In the listing below, find the line with "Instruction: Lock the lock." and the line with "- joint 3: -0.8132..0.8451". Repeat those two lines and all lines between them exactly.

[Recorded information Boundary: Start]

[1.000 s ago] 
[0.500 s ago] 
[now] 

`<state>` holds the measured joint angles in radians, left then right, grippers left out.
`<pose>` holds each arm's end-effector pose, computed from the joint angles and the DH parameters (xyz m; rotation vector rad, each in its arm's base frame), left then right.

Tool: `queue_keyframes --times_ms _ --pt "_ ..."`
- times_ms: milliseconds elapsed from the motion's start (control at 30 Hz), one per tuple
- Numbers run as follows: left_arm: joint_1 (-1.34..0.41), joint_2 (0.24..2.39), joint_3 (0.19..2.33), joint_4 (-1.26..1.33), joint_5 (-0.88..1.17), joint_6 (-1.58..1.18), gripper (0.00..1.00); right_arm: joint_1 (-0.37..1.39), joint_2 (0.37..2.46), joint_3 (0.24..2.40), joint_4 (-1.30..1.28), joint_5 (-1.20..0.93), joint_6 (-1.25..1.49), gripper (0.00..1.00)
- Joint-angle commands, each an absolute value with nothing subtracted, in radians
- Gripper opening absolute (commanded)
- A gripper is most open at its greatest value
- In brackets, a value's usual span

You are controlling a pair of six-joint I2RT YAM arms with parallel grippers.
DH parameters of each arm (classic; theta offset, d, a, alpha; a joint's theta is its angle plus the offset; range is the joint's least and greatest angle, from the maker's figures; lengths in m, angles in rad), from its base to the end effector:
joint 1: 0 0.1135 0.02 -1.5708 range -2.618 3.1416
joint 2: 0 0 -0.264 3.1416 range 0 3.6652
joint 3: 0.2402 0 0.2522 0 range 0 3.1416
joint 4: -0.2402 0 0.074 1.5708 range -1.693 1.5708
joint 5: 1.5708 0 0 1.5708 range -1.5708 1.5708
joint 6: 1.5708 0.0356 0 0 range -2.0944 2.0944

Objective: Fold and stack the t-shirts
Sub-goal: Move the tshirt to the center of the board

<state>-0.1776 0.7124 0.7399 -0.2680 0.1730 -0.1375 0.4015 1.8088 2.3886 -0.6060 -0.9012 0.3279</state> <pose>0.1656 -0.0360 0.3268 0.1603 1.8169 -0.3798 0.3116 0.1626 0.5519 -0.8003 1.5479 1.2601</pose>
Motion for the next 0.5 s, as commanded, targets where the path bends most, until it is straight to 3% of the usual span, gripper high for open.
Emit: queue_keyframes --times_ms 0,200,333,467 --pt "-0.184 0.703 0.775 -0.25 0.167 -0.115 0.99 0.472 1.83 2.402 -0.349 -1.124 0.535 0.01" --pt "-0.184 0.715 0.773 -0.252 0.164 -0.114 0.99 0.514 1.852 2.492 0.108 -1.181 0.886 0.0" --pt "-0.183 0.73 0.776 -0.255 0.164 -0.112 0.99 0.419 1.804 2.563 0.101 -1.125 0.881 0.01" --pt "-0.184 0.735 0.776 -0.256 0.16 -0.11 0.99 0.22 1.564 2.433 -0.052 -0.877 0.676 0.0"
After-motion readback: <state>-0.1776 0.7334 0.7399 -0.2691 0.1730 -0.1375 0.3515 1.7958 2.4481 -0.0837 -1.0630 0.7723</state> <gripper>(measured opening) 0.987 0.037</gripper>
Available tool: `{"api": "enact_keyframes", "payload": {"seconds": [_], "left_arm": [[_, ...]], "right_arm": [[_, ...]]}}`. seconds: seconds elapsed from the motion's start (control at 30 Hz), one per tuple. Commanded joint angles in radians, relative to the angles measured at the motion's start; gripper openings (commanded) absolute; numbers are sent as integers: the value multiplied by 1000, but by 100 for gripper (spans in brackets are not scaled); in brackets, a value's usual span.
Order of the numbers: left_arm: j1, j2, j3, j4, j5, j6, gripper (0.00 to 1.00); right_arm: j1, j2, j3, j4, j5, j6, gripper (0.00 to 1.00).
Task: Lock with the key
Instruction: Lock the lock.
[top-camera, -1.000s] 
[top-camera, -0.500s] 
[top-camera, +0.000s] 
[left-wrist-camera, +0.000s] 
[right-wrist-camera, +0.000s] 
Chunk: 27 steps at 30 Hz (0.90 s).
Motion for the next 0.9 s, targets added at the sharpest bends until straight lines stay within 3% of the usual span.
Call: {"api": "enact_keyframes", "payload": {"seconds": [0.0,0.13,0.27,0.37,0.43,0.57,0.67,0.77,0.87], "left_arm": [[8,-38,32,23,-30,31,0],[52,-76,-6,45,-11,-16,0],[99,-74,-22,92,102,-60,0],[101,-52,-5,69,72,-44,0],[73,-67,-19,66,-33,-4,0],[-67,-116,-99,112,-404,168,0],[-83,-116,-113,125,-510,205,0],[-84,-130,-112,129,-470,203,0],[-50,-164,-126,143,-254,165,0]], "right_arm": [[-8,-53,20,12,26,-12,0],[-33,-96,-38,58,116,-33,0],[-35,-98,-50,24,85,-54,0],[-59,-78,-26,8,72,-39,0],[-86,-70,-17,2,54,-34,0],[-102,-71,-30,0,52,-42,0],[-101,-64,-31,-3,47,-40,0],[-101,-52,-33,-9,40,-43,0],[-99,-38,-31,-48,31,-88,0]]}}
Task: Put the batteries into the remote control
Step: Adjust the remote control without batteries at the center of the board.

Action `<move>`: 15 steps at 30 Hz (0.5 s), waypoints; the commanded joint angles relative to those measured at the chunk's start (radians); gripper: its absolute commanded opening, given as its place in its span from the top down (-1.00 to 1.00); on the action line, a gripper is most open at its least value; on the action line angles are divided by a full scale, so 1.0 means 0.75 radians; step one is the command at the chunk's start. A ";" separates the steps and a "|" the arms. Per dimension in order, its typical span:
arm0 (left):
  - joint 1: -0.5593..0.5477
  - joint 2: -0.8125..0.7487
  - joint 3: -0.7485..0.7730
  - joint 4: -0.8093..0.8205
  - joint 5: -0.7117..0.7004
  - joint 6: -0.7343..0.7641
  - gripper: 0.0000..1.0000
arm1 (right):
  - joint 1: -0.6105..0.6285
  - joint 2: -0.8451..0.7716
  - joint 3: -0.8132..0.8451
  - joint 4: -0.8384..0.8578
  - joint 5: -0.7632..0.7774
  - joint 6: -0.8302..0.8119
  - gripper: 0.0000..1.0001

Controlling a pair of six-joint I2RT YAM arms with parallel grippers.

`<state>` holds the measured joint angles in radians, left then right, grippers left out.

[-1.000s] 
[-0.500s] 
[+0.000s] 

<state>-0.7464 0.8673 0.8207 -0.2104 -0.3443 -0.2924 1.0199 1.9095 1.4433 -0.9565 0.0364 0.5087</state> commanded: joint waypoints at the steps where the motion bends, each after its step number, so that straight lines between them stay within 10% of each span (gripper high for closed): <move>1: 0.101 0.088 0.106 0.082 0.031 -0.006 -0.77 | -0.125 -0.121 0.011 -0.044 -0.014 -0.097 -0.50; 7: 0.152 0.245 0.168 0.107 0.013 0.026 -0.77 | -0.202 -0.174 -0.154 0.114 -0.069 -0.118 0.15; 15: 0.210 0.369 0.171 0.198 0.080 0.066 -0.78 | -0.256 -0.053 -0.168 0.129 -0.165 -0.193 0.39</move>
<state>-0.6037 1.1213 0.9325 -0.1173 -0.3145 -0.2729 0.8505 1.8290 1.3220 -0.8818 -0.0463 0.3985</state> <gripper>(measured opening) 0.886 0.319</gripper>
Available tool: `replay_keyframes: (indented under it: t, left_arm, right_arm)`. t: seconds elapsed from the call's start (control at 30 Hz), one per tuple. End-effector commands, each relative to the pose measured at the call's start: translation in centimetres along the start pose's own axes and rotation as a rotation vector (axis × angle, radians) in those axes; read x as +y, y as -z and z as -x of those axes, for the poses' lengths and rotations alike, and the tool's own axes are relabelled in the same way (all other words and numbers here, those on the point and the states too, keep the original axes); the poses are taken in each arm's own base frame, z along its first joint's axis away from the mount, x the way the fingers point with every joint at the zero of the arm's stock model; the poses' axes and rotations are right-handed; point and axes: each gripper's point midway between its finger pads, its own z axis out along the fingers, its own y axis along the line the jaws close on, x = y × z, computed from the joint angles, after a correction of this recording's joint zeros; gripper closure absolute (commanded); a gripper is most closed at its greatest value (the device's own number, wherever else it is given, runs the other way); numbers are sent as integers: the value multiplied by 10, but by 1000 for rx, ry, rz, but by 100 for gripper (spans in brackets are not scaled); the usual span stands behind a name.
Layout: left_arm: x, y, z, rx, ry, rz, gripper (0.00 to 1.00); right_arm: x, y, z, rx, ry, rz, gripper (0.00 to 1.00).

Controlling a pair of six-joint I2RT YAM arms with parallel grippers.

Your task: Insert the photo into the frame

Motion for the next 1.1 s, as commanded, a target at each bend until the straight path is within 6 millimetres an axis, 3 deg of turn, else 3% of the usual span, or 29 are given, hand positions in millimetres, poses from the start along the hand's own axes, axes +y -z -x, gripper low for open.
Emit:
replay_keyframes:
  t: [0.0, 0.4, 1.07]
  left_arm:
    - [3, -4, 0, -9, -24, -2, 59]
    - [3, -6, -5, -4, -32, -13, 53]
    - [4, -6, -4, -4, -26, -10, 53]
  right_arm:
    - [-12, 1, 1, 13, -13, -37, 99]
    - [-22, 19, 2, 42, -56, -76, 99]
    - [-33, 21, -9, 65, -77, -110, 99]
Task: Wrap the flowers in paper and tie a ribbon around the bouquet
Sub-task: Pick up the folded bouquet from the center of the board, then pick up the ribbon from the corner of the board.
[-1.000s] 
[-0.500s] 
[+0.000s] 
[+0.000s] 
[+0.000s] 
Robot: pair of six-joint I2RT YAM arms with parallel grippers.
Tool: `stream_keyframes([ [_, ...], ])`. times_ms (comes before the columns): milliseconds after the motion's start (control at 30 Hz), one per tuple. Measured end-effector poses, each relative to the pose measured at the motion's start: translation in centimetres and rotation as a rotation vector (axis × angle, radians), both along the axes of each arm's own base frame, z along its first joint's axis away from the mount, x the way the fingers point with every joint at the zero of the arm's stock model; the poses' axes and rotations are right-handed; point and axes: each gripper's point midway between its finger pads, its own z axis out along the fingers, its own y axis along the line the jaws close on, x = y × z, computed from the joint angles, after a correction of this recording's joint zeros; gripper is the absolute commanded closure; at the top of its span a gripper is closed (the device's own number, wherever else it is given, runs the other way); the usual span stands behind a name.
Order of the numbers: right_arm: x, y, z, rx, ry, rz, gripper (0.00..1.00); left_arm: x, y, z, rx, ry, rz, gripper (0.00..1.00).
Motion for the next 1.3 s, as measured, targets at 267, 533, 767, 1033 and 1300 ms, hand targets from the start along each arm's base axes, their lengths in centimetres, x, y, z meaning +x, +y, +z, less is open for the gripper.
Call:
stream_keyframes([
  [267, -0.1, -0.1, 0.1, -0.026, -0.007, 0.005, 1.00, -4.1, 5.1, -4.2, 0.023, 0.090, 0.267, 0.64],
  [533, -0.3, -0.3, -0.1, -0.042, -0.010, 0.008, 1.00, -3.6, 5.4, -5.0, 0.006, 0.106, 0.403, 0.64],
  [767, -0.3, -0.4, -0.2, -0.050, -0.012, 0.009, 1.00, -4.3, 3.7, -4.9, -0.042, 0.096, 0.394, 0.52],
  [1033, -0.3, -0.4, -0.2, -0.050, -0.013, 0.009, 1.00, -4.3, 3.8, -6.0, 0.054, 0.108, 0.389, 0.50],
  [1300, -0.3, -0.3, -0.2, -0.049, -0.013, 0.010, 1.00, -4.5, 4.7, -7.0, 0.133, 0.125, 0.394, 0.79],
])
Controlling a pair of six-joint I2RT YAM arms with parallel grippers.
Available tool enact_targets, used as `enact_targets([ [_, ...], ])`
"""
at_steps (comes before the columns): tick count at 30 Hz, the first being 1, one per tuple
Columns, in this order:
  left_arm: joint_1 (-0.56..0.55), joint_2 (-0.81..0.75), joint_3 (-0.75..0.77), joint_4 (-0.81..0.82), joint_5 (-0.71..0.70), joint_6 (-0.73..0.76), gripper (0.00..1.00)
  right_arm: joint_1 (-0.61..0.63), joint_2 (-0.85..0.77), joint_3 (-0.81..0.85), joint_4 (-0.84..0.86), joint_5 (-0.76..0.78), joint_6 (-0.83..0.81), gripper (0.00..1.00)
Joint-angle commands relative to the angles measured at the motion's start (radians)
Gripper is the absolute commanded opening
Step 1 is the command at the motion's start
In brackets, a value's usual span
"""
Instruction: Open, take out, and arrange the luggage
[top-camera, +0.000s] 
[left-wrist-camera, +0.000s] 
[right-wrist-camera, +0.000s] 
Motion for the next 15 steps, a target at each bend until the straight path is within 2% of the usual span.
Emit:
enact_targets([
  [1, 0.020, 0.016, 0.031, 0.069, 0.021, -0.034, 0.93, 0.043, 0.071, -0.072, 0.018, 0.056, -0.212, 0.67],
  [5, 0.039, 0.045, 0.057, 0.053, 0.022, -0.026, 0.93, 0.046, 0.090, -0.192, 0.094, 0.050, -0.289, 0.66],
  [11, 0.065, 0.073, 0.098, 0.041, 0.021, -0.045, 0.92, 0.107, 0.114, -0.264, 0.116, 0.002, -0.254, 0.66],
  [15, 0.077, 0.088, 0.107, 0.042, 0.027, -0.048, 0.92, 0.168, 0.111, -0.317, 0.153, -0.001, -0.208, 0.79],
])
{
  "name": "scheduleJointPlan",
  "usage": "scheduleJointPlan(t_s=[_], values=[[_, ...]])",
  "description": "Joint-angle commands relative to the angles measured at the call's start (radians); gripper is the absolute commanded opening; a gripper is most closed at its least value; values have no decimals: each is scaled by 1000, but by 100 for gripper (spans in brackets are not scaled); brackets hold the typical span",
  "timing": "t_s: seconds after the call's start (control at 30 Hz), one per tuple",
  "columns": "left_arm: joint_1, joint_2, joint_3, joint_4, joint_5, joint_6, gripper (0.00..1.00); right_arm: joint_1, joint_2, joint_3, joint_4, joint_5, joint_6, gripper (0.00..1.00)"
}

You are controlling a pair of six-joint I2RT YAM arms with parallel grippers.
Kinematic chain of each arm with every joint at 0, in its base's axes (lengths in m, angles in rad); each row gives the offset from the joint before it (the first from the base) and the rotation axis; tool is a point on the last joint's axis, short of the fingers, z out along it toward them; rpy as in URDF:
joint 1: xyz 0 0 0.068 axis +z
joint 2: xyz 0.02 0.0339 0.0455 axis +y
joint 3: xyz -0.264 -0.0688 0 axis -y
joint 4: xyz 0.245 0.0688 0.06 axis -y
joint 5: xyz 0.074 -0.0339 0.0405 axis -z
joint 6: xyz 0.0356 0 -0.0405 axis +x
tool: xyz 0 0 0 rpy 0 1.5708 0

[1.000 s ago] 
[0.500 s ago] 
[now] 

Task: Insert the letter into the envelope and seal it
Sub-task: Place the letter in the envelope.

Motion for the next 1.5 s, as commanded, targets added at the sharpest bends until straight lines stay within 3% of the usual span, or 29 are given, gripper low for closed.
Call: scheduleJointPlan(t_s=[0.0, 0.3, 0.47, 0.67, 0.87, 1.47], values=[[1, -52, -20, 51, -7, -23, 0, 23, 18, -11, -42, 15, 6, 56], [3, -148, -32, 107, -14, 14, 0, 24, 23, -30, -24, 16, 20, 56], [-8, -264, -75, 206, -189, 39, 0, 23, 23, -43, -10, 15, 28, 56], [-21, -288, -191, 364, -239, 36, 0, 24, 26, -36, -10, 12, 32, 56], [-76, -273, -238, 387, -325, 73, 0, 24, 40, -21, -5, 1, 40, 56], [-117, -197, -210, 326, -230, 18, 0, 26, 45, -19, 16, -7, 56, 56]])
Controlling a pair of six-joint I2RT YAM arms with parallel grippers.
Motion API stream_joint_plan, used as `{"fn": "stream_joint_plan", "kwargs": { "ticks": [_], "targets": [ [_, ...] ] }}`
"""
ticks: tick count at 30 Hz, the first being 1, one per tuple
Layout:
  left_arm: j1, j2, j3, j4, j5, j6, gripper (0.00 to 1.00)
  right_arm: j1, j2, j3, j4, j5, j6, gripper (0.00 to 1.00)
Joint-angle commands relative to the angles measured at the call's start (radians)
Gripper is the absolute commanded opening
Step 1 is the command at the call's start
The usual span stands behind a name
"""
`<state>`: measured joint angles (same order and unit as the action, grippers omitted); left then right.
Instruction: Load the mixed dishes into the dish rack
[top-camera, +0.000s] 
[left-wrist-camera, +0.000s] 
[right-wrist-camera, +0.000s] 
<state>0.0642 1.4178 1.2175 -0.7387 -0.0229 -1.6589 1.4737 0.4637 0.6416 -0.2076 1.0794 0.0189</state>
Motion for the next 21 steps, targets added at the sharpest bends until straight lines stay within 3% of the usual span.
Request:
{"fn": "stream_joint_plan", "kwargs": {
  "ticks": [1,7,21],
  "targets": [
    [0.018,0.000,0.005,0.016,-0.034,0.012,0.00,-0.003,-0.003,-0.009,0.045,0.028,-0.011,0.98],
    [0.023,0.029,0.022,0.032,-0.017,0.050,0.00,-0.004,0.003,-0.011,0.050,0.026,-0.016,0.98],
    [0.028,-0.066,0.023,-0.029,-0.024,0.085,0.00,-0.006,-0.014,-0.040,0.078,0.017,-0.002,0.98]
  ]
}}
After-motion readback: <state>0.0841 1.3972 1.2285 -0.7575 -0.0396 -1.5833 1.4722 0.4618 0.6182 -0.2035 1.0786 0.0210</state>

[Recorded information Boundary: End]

Finished task.
Instruction: Lock the lock.
[top-camera, -1.000s] 
[top-camera, -0.500s] 
[top-camera, +0.000s] 
[left-wrist-camera, +0.000s] 
[right-wrist-camera, +0.000s] 
Chunk: 27 steps at 30 Hz (0.90 s).
Motion for the next 0.9 s, targets added at the sharpest bends until straight lines stay within 3% of the usual span.
Call: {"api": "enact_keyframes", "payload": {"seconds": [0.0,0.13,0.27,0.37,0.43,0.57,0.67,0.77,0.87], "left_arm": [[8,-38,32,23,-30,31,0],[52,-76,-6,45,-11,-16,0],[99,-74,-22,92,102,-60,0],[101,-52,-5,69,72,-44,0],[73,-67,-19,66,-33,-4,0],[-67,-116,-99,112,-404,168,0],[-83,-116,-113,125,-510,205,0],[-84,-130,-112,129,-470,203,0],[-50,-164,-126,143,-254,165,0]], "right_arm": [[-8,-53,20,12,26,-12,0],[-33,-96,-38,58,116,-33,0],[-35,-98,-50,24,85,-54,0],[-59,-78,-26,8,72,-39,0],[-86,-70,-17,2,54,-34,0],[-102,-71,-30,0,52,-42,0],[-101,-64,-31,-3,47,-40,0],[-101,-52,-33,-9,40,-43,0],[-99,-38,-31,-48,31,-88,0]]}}
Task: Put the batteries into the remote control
Step: Adjust the remote control without batteries at the center of the board.

Action `<move>`: 15 steps at 30 Hz (0.5 s), waypoints; the commanded joint angles relative to those measured at the chunk's start (radians); gripper: its absolute commanded opening, given as its place in its span from the top down (-1.00 to 1.00); on the action line, a gripper is most open at its least value; on the action line angles are divided by a full scale, so 1.0 means 0.75 radians; step one is the command at the chunk's start. A ";" separates the steps and a "|" the arms. Per dimension in order, its typical span:
arm0 (left):
  - joint 1: -0.5593..0.5477
  - joint 2: -0.8125..0.7487
  - joint 3: -0.7485..0.7730
  - joint 4: -0.8093..0.8205
  - joint 5: -0.7117..0.7004
  - joint 6: -0.7343..0.7641
  - gripper: 0.0000..1.0000
arm1 (right):
  - joint 1: -0.6105..0.6285
  - joint 2: -0.8451..0.7716
  - joint 3: -0.8132..0.8451

No further work is required for this exercise.